══ MATERIAL SUPPLIED ══

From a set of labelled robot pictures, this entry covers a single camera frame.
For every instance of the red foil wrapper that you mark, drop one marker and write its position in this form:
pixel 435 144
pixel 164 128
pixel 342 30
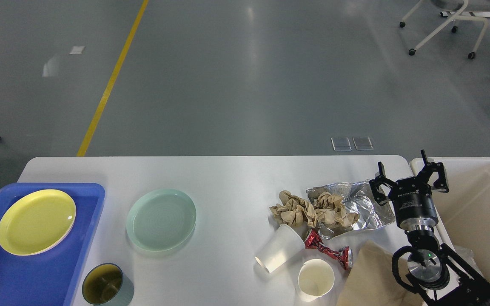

═══

**DESCRIPTION OF THE TASK**
Copy all lines from the material above that hold the word "this".

**TASK SOLUTION**
From a set of labelled robot pictures, this entry covers a single camera frame.
For every instance of the red foil wrapper that you mark, drop one marker and write its position in this form:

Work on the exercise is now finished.